This Topic is Archived
Lovedyoumore ( member #35593) posted at 7:48 PM on Thursday, January 9th, 2014
I gave him the print out and told him to count the text messages and add up the minutes. Maybe humbling but astounding at the same time. He needed to face the entirety of his A.
Me 50's
WH 50's
Married 30+ years
2 young adult children
OW single 20 years younger
Together trying to R
Freedom's just another word for nothin' left to lose
MindMonkey ( member #41679) posted at 8:11 PM on Thursday, January 9th, 2014
demos brings up a great point. SMS is going the way of the dinosaur.
My Ws first A in 2007 was all about SMS. She was stoopid because we didn't have an unlimted plan since we really only texted eachother and a few friends. After I got a phone bill that was three times more than normal, it was pretty obvious what was happening.
Now the second one...iPhone, words with friends, Facebook, iMessage. There wasn't a single SMS text on the phone bill with OM.
The number of messages isn't as surprising as the times. They routinely messaged until 4 am. Loser much?
BH, 35, CoD, Military...sober since 6/17/14
FWW, EA/PA (x2) different OM coworkers
Reconciling since 8/1/13
100% ready to file at next dealbreaker...don't test me.
Hurthalo (original poster member #41782) posted at 10:05 PM on Thursday, January 9th, 2014
Betrayed: I think you were spared reading them. My WW said some horrible shit about me to the OM about me and our marriage, the majority of which was fabricated to validate their own filthy affair. My WW even mentioned how she had thought about what taking his last name would be like (while dithering for 18 months to actually changing to her actual married name)...

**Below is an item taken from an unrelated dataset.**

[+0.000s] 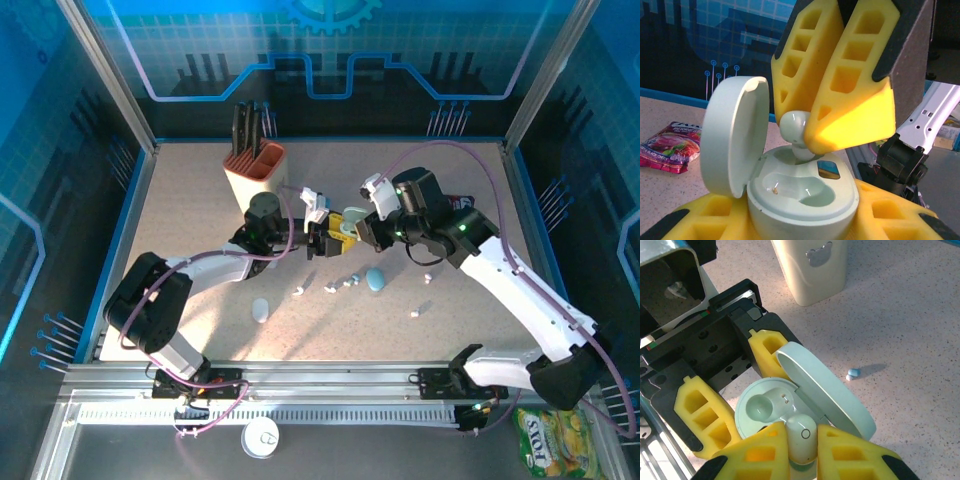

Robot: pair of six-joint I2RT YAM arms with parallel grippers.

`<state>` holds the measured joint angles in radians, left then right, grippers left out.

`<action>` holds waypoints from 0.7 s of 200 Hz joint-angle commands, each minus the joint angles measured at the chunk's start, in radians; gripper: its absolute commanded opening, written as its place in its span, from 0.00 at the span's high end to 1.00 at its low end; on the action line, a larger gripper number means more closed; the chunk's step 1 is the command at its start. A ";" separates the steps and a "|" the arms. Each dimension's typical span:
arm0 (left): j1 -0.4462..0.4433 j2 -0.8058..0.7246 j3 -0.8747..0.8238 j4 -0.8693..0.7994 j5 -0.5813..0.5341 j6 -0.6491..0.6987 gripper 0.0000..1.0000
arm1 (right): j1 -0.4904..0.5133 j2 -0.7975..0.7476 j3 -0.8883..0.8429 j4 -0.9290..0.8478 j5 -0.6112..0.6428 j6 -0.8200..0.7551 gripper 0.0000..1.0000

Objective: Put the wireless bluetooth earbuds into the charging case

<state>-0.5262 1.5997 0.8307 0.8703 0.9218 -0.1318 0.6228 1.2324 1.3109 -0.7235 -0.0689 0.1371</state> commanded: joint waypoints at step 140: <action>0.008 -0.024 -0.001 0.124 -0.031 -0.036 0.65 | -0.014 -0.016 0.033 -0.014 0.011 0.008 0.61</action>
<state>-0.5262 1.5955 0.8303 0.9081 0.8989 -0.1585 0.6193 1.2301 1.3113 -0.7166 -0.0536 0.1326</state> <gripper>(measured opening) 0.376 0.370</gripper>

Yeah I don't feel like a consolation prize at all.
Betrayed67 ( member #38134) posted at 10:24 PM on Thursday, January 9th, 2014
Hurthalo, 'gday mate. Just realized we are neighbors. I am from NZ.
Yes, I'd like to think I was spared the pain...not that the pain I went through would be any less.

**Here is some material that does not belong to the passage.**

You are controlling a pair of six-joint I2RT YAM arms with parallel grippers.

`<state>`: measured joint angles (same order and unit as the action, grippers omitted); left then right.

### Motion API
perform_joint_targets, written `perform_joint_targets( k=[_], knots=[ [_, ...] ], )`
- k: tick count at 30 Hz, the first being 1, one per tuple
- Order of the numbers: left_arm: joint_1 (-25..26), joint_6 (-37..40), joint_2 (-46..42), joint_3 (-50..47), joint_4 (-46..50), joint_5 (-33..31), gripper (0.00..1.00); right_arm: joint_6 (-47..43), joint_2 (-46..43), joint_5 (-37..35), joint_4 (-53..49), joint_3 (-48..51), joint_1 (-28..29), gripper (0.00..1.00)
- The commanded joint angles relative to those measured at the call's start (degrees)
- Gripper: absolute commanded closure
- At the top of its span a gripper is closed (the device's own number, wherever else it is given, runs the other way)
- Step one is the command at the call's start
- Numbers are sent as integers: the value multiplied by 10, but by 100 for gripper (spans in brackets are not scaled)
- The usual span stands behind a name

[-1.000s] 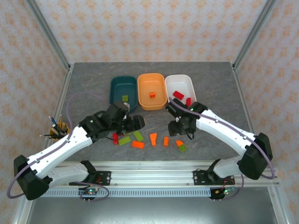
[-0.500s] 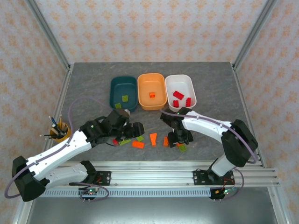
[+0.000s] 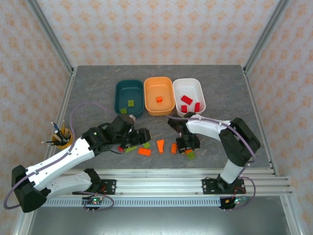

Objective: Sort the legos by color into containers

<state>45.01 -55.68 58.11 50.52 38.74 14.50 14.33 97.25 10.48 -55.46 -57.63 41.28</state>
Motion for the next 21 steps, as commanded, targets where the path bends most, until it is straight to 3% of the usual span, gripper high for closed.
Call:
perform_joint_targets(
  k=[1,15,21],
  knots=[
    [3,-7,-6,0,-5,-16,19,-7,11,-10,9,8,-7,48],
    [3,-3,11,14,-10,-21,19,13,-11,-31,23,-12,-25,66],
    [-17,10,37,74,14,-49,19,12,-18,-66,-19,-150,-29,70]
  ],
)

All the best to you. It is a hard road ahead for you. Until today, 4 days shy of my DDday anniversary, I still find it very hard to get my head around my WH's frame of find at the time of his infidelities. I still have times when I doubt his commitment even after pledging that he loves me and has always loved me, even during the course of his online cheating, and one time(according to him) extra marital sexual indiscretion.
[This message edited by Betrayed67 at 4:29 PM, January 9th (Thursday)]
Me-BW 46 yo;Him - WH 53 yo
Married 13years
One daughter together 9yo, 2 stepchildren(His from previous marriage)
Various DDdays (see my profile)
ONS and multiple "friendships" with women in various online dating sites
trojan007 ( member #36960) posted at 10:28 PM on Thursday, January 9th, 2014
Wow buddy, I don't know if I could handle being with her after what you just posted. Just knowing her being intimate with him is horrible. But to add insult to injury wanting to take the other man's name. Rewriting your marital history. And talking bad about you. I don't know how you can try to reconcile. The mind movies of them having sex and then right after that, I would be thinking about what she said in her e-mails to the OM. "Dealbreaker"
Hurthalo (original poster member #41782) posted at 11:28 PM on Thursday, January 9th, 2014
Trojan: They never had sex thank goodness, but it was headed that way I think despite her saying they didn't want to. It's about the only thing that has saved her.
foolishlycluless ( member #41404) posted at 12:13 AM on Friday, January 10th, 2014
Let me join this club. They were texting from 3,000-5,500 times per month, talking 15-25 hours per month, and video chatting - over an 18 month period. Ergo, my User Name. I had no clue.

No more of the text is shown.